Leveraging the constructed race/ethnicity measure of the enrollment data set, the race/ethnicity make up of the cohort is presented as figure 2. Considering the demographics of the state of Colorado, it is not surprising to see the percentage of white students in the lead. The high proportion of internationals in third place, closely following White and Hipanic or Latinoproportions is an intriguing emerging pattern! Setting aside the unknown group (3.44%), the smallest racial minorities in the class are the Native Hawaiian or Other Pacific Islander (1.92%), American Indian or Alaska Native (4.32%), and Multiple (two or more races) (7.4%) students, with the Asian (9.87%) and Black or African American (11.71%) races hovering in the middle. 

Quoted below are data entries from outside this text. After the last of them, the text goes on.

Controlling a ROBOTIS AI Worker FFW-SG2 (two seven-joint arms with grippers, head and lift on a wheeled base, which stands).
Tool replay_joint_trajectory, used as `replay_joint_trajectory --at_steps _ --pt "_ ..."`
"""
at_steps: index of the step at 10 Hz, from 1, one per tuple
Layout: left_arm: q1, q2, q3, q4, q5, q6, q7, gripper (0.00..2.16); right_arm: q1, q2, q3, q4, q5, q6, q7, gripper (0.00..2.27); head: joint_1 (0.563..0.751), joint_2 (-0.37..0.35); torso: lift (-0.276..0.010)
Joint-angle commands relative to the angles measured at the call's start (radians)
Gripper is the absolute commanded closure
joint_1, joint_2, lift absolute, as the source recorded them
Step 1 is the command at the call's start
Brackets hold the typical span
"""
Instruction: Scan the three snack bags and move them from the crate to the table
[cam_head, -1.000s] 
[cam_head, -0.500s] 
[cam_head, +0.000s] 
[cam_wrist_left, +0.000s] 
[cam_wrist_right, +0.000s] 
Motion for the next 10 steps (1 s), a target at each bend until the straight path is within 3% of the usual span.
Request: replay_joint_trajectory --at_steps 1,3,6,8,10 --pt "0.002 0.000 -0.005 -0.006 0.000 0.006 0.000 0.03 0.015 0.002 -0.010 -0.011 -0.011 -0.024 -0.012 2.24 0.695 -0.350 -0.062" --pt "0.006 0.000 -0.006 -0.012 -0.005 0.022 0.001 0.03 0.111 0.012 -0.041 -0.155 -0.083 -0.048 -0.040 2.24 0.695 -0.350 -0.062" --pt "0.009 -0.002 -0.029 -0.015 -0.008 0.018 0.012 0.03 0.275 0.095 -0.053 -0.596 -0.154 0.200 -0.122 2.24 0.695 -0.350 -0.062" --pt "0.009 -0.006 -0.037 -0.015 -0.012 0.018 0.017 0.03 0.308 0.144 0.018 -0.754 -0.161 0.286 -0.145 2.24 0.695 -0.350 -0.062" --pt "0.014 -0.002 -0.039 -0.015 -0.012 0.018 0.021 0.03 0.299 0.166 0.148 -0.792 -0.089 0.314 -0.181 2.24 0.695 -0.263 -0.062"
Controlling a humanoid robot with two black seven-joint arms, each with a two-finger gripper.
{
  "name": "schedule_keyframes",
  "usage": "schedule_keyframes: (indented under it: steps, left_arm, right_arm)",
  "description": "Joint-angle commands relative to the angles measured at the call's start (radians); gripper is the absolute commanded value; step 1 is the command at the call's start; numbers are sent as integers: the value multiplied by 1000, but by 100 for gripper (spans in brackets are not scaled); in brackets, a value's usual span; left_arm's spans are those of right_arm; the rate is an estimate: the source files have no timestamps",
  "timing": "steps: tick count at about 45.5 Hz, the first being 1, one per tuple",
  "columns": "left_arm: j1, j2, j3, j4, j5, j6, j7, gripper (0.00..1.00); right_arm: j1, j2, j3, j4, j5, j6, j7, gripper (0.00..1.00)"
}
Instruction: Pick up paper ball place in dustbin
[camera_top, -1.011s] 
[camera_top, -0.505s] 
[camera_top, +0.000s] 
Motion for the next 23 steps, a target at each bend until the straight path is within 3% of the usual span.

One other interesting piece of information can be what the composition of the two major demographics (gender and race/ethnicity) looks like in relation to each other. Figure 3 shows both the race/ethnicity and gender of DU’s students in Fall 2021. 

# RACE/GENDER PYRAMID

## data prep for plot
Enrollment_bar <- Enrollment_full %>%
  select(id, Race_Ethnicity, legal_sex_desc) %>%
  distinct(.) %>% # dropping duplicates of students since census and grade create many 
  group_by(Race_Ethnicity, legal_sex_desc) %>%
  tally() %>%
  mutate( n = ifelse(legal_sex_desc=="Female", n*(-1), n*1)) # manipulating data - negative values for one category

ggplot(Enrollment_bar, aes(y = n, x=reorder(Race_Ethnicity, -n))) +
  geom_col(aes(fill=legal_sex_desc)) +
  scale_fill_manual("", values = c("#66FFFF", "#993300")) +
  scale_y_continuous(limits = c(-1800, 1800), breaks = scales::pretty_breaks(n = 6),
  labels =  function(br) ifelse(abs(br)>=1000,paste0(abs(br)/1000, "k"), abs(br))) +
  labs(caption = "Figure 3: proportion of female and male students in race/ethnicity groups") +
  coord_flip() +
  xlab("") +
  ylab("") +
  theme_bw() +
  theme(text = element_text(size=9, vjust = 0.5, hjust=1, face = "bold"), axis.text.x = element_text(angle = 90, vjust = 0.5, hjust=1, face = "bold"), plot.title = element_text(size=9, face = "bold", hjust = 0.5), legend.position = 'right')

## automation variables

Enrollment_automation <- Enrollment_full %>%
  select(id, Race_Ethnicity, legal_sex_desc) %>%
  distinct(.) %>% # dropping duplicates of students since census and grade create many 
  group_by(Race_Ethnicity, legal_sex_desc) %>%
  tally() %>%
  ungroup() %>%
  spread(legal_sex_desc, n) %>%
  group_by(Race_Ethnicity) %>%
  summarise(female_race_rate = round((Female/(Female+Male)*100),2), 
            male_race_rate = round((Male/(Female+Male)*100),2),
            closest = Female - Male,
         gender_race_flag = ifelse((Female - Male) > 0, 1, 0))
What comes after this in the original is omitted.